I wasn’t sure how it was going to happen. And then, beautifully-written, it occurs. A masterstroke of plotting. It isn’t a trusted advisor, an old friend or a lover who draw the moment out, but between a father and his son.
Maybe you can’t pick where you are forced to go, but you still have a choice.’
‘But how?’ Tam laid a hand on Rand’s shoulder.
‘The choice isn’t always about what you do, son, but why you do it. When I was a soldier, there were some men who fought simply for the money. There were others who fought for loyalty – loyalty to their comrades, or to the crown, or to whatever. The soldier who dies for money and the soldier who dies for loyalty are both dead, but there’s a difference between them. One death meant something. The other didn’t. (Page 794)
You may not be able to choose the duties you’re given. But you can choose why you fulfil them. (Page 795)
And, importantly it isn’t a conversation which brings about the plot resolution. They have the conversation, then in a fit of rage Rand almost kills his father. He then almost destroys everything… but it is the conversation with the father that changes his mind, that pulls him back from the brink. A mere conversation wouldn’t have been enough; it would have been too quick, unbelievable. But how it happens is fantastic writing.

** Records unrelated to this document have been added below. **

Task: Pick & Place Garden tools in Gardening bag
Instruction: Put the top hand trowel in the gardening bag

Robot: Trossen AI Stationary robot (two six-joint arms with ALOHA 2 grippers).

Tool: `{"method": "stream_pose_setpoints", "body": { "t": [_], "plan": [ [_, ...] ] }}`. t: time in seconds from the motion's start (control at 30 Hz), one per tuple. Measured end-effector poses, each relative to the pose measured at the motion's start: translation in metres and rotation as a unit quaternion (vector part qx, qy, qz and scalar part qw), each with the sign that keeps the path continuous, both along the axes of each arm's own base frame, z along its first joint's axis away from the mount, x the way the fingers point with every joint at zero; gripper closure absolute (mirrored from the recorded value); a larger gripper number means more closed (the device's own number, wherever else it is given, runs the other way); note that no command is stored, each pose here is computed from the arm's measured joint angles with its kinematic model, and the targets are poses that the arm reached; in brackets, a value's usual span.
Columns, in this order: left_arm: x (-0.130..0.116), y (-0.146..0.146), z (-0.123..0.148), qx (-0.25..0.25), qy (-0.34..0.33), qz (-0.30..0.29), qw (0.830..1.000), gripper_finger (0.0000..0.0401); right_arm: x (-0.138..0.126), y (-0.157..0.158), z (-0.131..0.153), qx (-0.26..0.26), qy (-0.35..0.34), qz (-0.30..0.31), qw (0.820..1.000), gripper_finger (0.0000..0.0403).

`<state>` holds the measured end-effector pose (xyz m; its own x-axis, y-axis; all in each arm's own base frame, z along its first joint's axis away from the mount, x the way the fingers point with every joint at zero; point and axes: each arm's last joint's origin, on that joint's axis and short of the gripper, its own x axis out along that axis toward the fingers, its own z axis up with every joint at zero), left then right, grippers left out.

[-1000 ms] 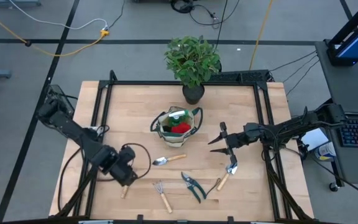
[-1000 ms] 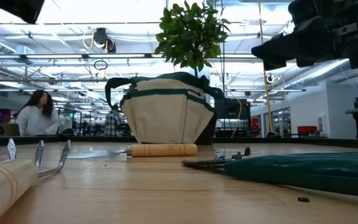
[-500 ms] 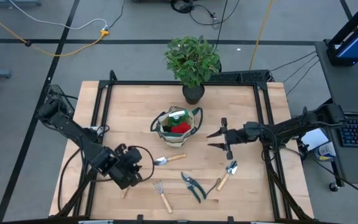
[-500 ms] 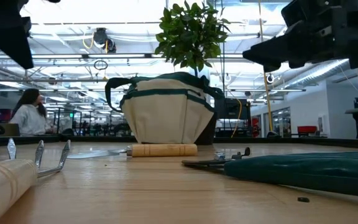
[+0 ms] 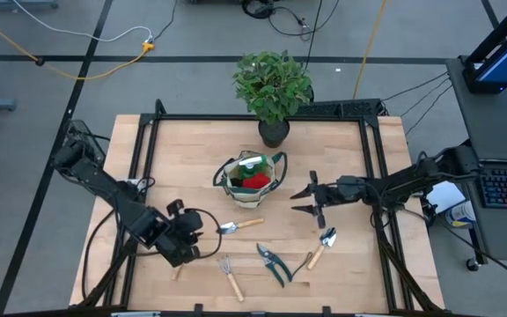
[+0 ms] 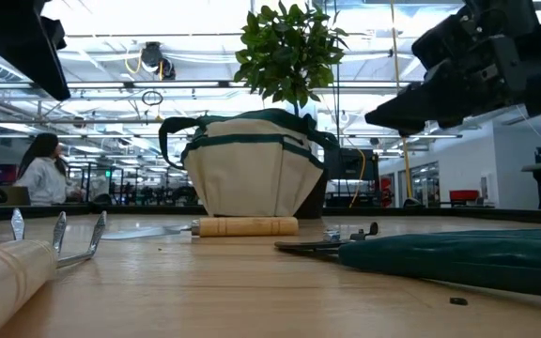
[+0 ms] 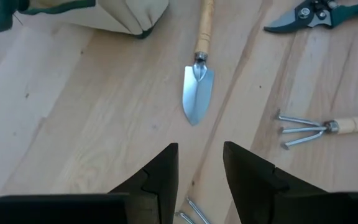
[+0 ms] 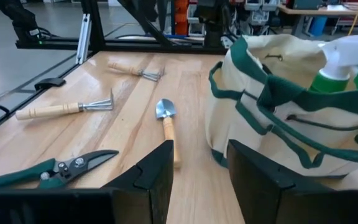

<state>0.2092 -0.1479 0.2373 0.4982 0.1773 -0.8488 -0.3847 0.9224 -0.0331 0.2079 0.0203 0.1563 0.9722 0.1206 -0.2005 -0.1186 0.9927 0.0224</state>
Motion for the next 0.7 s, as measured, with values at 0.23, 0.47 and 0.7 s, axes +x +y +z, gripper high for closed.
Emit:
{"method": "stream_pose_setpoints", "body": {
  "t": [0.23,0.47,0.7],
  "plan": [
    [0.007,0.006,0.0,0.017,-0.001,-0.013,1.0,0.0267,0.0,0.0,-0.001,-0.001,0.002,0.0,1.0,0.0259],
    [0.039,0.009,-0.011,0.042,-0.027,-0.079,0.996,0.0268,0.0,0.0,-0.001,0.007,0.003,-0.002,1.0,0.0259],
    [0.077,0.023,-0.03,0.036,-0.05,-0.094,0.994,0.0268,0.0,0.0,-0.001,0.007,0.007,-0.003,1.0,0.0259]
  ]
}}
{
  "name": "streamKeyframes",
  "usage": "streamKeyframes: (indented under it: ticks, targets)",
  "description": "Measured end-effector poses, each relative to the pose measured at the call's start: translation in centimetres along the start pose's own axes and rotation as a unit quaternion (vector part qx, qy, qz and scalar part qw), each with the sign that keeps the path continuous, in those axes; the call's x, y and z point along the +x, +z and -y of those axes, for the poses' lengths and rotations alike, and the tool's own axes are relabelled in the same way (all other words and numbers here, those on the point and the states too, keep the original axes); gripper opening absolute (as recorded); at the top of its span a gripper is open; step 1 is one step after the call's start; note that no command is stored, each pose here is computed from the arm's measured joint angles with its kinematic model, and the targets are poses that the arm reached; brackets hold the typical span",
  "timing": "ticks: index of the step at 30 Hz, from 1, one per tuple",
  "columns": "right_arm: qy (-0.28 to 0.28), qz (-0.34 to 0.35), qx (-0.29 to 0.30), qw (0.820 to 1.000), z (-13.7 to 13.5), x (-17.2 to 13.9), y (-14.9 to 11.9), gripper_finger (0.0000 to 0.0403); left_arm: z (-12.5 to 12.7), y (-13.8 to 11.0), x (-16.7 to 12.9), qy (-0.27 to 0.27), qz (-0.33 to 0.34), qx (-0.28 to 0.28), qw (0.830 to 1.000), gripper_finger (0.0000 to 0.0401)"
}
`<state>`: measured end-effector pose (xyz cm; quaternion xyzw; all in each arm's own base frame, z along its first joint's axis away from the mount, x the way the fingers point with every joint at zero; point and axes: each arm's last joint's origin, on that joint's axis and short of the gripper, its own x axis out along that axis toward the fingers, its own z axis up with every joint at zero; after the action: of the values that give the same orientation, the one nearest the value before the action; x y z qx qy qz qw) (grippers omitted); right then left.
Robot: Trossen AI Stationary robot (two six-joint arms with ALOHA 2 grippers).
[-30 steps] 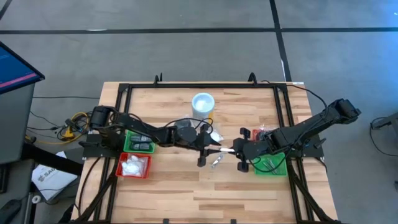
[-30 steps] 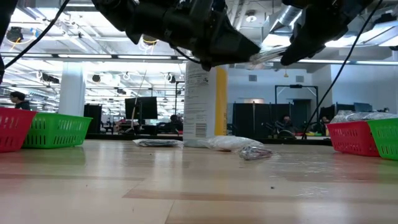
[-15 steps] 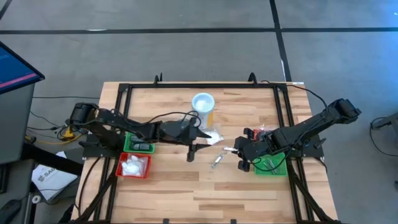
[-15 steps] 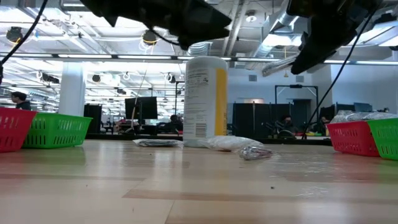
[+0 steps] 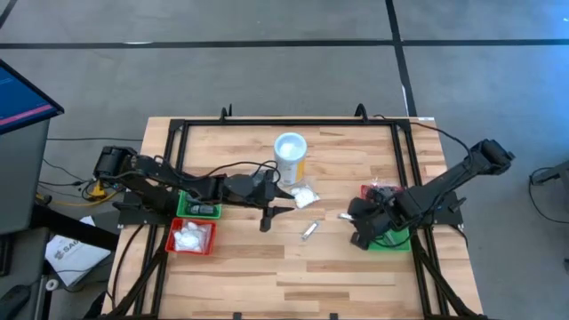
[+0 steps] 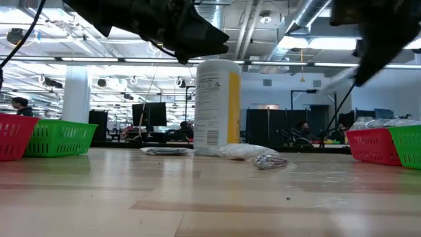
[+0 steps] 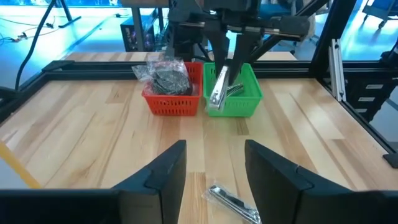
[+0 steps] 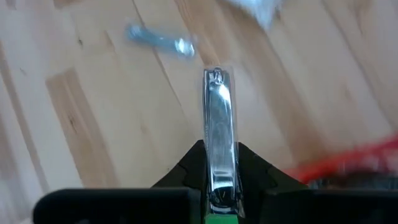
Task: Pick & Place Travel size toiletries
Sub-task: Put the nail cutter into the right green bin
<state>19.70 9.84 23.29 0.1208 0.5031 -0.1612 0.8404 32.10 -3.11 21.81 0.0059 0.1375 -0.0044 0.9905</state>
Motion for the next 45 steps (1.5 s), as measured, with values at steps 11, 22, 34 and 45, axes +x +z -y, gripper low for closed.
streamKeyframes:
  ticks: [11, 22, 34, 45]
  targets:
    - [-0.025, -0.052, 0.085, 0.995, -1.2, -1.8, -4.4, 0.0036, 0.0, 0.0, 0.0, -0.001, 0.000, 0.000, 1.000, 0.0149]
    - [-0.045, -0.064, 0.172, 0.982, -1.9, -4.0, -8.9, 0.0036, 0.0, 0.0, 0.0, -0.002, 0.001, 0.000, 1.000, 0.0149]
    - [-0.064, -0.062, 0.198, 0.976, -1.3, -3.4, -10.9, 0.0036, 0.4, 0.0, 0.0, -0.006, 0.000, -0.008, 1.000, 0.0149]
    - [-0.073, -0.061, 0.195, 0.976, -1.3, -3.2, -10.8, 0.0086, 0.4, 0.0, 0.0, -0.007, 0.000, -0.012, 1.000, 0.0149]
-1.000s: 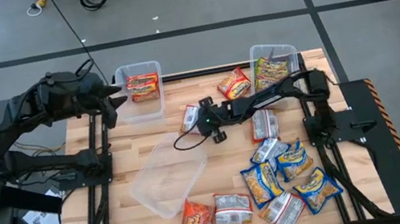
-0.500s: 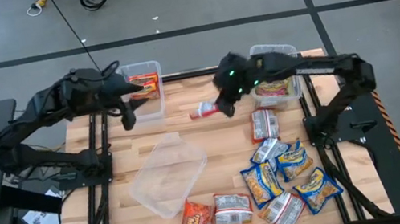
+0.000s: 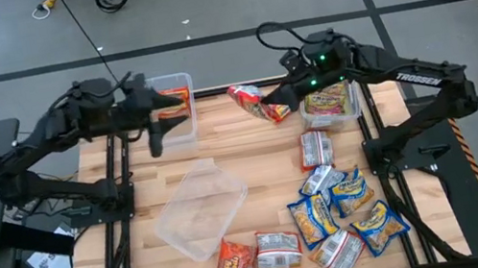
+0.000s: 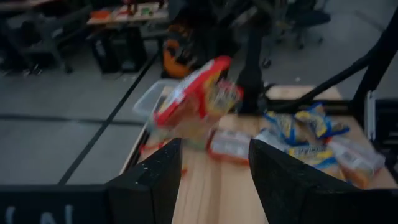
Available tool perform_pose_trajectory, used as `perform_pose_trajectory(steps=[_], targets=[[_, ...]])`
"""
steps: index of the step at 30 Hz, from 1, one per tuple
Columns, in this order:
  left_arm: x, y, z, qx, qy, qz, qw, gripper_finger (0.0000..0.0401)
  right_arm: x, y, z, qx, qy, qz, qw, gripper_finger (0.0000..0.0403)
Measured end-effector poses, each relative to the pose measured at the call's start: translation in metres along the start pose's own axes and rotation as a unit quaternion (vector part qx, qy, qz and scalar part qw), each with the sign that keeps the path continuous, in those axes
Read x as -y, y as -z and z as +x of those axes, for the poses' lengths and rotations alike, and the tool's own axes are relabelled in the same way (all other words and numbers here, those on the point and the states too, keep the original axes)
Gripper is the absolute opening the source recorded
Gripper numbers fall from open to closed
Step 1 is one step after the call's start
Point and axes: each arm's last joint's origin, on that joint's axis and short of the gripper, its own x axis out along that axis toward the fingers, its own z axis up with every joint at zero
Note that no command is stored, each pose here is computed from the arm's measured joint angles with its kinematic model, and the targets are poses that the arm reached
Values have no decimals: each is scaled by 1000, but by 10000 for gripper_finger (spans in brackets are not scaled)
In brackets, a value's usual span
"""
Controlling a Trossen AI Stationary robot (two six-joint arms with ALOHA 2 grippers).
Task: Sort Maruchan noodles
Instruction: Put the orange noodle pack into the top left transparent bin
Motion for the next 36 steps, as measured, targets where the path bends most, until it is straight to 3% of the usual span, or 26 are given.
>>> perform_pose_trajectory(steps=[5,13,19,30,36], targets=[[7,4,41,-23,19,38,999,217,5,6,8,-35,17,15,999,2],[26,32,118,-114,53,135,983,307,12,25,35,-139,30,30,989,2],[46,48,159,-126,77,190,971,317,9,37,52,-182,18,27,983,2],[68,64,194,-127,93,202,967,316,13,41,64,-185,51,30,981,2],[67,67,195,-156,19,188,970,315,22,46,76,-202,85,69,973,2]])
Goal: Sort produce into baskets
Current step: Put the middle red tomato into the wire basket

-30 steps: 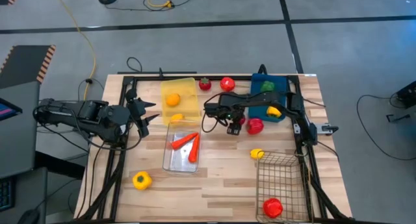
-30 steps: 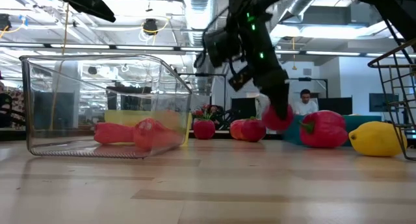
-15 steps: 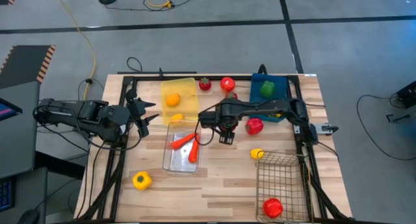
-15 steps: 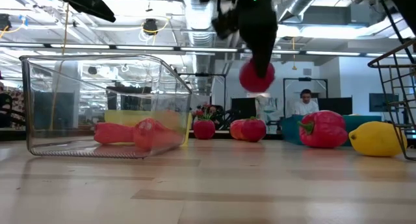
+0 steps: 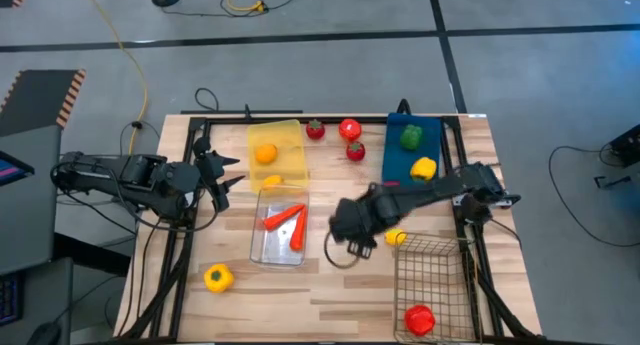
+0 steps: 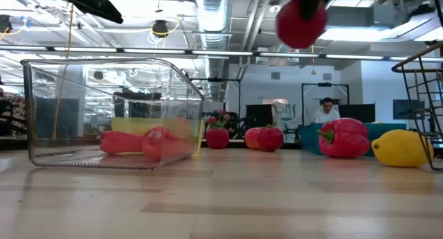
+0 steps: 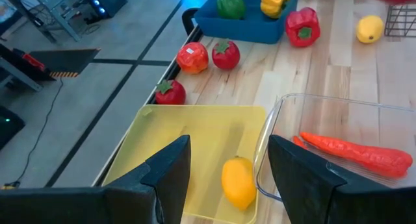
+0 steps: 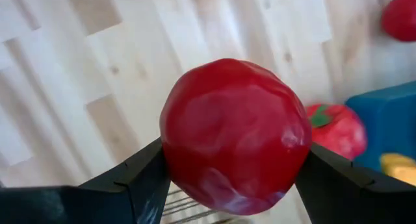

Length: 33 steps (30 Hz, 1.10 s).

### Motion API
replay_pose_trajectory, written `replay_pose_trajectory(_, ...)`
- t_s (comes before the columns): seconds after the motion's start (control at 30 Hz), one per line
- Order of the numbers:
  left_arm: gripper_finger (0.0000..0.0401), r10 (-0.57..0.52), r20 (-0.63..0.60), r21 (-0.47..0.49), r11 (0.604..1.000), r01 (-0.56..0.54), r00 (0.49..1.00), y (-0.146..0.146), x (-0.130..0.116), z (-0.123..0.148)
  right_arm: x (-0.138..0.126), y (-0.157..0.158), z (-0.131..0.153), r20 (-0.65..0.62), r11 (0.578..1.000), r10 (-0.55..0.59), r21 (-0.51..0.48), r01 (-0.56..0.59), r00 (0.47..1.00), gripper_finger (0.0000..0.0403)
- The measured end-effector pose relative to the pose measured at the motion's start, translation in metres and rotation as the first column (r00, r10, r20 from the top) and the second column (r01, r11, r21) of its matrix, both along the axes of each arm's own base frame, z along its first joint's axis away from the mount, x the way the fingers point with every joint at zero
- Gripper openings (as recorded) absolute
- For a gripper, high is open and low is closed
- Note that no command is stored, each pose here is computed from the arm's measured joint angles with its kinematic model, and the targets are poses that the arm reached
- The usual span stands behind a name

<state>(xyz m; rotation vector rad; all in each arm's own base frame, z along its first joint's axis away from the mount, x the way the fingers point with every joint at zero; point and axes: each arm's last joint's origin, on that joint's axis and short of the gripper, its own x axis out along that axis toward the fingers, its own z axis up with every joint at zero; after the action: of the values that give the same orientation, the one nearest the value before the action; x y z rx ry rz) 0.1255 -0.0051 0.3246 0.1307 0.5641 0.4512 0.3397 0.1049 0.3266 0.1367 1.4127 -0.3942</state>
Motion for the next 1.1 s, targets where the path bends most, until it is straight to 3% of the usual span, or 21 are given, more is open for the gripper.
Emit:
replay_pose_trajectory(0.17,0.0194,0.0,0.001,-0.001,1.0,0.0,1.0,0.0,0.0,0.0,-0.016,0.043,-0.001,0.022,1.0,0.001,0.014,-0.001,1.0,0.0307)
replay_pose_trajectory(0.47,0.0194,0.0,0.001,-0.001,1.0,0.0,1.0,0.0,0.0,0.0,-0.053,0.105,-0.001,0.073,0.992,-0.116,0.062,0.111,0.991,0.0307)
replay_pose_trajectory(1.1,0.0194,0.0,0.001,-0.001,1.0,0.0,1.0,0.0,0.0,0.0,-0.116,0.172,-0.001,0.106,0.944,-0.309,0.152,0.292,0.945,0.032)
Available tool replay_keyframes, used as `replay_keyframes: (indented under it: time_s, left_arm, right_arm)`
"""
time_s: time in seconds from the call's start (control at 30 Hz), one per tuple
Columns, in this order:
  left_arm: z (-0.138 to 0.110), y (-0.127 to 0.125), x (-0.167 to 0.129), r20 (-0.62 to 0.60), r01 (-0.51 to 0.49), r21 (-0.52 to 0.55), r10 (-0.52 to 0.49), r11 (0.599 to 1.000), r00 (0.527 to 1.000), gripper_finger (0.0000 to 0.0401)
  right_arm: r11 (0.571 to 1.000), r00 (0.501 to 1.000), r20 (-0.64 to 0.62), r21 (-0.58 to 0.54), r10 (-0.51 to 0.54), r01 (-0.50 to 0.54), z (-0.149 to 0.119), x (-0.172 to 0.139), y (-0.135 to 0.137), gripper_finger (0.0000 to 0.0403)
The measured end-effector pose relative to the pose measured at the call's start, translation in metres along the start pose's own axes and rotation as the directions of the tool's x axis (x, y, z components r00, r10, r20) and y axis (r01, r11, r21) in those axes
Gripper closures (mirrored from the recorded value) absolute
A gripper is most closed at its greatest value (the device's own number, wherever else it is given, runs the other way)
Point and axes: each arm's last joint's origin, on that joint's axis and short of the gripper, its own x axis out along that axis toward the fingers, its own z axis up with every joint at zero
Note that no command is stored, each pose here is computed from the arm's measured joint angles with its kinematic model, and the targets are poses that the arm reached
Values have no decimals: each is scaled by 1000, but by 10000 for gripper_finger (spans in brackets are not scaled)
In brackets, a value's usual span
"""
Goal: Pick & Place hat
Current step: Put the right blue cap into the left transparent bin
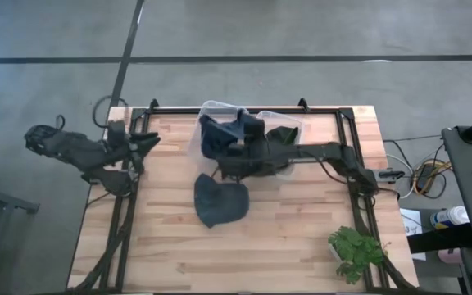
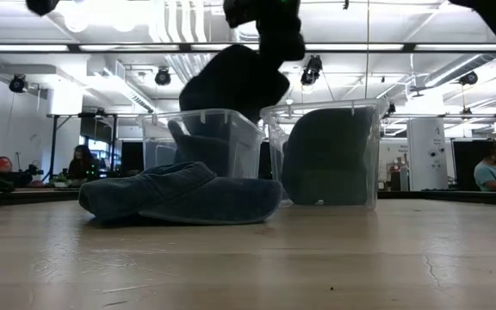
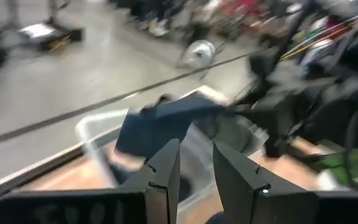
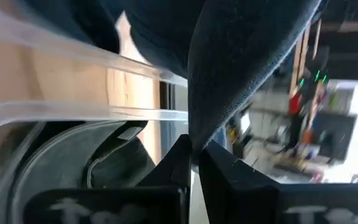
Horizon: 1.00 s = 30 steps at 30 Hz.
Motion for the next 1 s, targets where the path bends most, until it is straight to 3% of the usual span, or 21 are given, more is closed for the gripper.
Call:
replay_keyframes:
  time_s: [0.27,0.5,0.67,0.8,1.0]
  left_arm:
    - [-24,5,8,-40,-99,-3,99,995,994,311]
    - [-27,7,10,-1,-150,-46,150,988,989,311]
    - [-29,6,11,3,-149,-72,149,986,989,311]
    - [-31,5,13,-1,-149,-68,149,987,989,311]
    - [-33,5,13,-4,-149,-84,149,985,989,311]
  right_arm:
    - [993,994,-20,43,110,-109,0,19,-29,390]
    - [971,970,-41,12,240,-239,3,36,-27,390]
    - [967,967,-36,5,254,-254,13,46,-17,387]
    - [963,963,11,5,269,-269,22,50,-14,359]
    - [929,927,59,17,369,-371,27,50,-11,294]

‘How do you fight someone smarter than yourself?’ Rand whispered. ‘The answer is simple. You make her think that you are sitting down across the table from her, ready to play her game. Then you punch her in the face as hard as you can. (Page 616)
And the word-power words:
- diaphanous – Of such fine texture as to be transparent or translucent (Page 21)
- cairn – A mound of stones erected as a memorial or marker (Page 244)
- sagacious – Having or showing keen discernment, sound judgment, and farsightedness (Page 708)
Note that there are less of them. It could be I marked less, but I suspect that Sanderson choose to use less than Jordan did. A good decision, I think.